Rafiq, whose husband sat at the back of the court, spoke quietly to confirm her name, address and date of birth.

District Judge Richard Clews sent her case to Bradford Crown Court, where it will next be heard on January 18. Barrister Yunis Valli, representing Rafiq, applied for bail, which was opposed by prosecutor Christopher Foren.

Judge Clews remanded her in custody after telling her he did not have enough information to make a decision about bail. But he said her solicitors would make a bail application to the crown court as soon as possible.
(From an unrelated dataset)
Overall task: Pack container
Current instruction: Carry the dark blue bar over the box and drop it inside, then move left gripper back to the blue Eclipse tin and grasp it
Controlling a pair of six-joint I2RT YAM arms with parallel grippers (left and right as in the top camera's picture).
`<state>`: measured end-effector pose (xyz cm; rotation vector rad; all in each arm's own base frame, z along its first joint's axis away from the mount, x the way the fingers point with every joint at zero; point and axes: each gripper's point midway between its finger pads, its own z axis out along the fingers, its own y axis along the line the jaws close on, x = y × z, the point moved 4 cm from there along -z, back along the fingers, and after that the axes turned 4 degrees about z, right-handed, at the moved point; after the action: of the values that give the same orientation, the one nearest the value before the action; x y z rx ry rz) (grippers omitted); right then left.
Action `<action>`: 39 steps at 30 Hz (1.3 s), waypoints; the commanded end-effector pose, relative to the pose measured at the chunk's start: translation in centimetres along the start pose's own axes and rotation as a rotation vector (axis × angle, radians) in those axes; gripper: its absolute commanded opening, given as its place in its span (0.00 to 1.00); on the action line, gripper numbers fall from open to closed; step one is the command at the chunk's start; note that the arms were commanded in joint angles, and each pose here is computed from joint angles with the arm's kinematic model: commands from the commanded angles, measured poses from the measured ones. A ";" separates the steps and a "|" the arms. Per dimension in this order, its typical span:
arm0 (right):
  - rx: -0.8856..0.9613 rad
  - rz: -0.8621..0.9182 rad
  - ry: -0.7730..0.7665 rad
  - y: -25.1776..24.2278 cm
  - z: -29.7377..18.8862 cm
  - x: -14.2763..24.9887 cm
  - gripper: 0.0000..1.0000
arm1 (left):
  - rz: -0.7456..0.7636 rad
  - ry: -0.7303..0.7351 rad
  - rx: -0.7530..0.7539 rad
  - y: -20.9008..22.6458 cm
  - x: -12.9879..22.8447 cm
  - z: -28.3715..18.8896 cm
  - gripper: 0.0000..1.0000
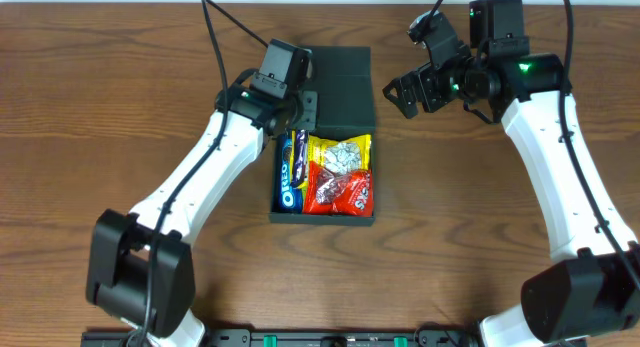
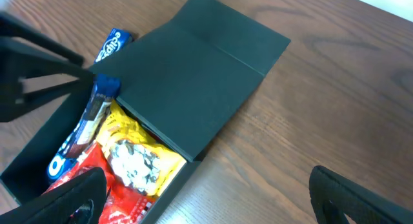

Rafiq was handcuffed to a woman security officer before being led from the dock.

Police started an investigation after Harris died on Sunday, July 16, last year.

Paramedics were called to a hostel for women, where he was living with his mother, in Allerton, Bradford, to a report that a child had stopped breathing.

An inquest into his death was opened and adjourned in September. The cause of death was said to be methadone poisoning. Rafiq was arrested in August and released on police bail. She was charged after answering her bail on Tuesday.

A full multi-agency Serious Case Review into Harris's death is under way, led by the local Safeguarding Board for Children.

Andrea Dunbar rose to fame with her controversial play, Rita, Sue and Bob Too, a bawdy comedy which portrayed the Buttershaw estate as a place of teenage promiscuity and casual sex.

Andrea was a 21-year-old single mother when she wrote the play, later turned into a film. But by the age of 29, in 1990, she was dead from a brain haemorrhage.

Her brother, Nigel, died from a heart attack, aged just 37, after collapsing on the street on the Buttershaw estate five years ago.